Looking through the listing below, state how many lines have the word "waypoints" in them. Only the number should be given.

======

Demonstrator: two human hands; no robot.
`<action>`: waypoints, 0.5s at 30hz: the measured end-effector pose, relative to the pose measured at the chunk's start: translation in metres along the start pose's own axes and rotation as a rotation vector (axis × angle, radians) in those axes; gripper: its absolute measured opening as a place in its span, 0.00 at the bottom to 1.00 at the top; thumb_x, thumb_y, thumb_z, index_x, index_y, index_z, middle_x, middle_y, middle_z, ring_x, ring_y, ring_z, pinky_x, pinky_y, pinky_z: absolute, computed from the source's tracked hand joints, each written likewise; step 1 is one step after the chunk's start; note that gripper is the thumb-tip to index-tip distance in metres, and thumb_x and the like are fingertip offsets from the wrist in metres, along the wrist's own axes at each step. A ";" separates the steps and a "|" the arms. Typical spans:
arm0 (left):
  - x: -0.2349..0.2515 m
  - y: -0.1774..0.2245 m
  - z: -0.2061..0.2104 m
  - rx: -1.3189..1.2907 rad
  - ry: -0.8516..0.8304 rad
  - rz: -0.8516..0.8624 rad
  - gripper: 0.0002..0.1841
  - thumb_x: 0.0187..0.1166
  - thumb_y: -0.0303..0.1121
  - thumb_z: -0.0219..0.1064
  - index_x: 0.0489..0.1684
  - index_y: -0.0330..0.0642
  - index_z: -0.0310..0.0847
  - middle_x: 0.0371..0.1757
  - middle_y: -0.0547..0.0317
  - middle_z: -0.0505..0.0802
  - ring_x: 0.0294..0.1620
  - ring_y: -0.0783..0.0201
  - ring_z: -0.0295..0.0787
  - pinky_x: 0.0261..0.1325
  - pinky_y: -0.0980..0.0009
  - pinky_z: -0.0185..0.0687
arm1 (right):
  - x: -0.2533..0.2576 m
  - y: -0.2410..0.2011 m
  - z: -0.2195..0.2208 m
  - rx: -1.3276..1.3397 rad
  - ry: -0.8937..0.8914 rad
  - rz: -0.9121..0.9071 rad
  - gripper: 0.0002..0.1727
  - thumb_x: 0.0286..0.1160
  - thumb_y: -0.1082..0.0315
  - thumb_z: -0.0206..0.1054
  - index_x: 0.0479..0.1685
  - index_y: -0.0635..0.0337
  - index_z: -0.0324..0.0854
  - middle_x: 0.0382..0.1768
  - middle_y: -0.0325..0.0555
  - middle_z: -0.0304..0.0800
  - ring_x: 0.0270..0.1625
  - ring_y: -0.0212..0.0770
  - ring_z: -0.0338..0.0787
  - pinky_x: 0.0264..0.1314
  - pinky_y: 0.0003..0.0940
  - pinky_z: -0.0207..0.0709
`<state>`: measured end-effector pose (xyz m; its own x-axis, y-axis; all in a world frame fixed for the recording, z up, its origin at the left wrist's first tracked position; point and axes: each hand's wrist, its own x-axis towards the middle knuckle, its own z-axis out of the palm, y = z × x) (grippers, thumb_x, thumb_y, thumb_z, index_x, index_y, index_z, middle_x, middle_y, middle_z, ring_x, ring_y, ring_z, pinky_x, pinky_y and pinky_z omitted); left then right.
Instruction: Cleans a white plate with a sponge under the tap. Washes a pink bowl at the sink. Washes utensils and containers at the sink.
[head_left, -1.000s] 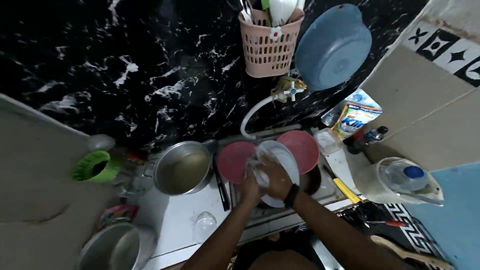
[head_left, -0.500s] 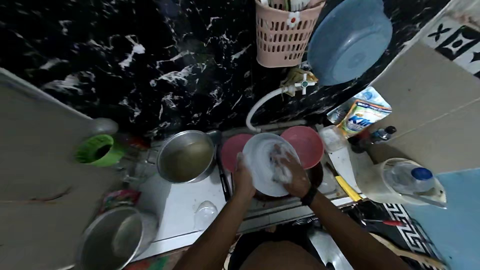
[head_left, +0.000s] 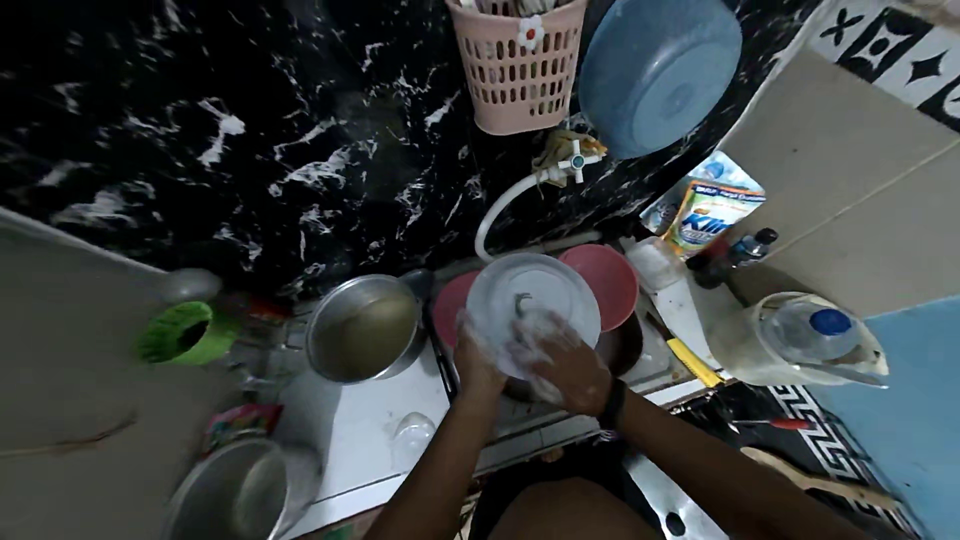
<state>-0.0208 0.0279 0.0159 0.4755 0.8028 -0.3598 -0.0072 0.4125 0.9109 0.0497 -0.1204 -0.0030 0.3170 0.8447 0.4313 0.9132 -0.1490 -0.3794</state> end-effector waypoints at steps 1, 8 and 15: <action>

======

## Your response
2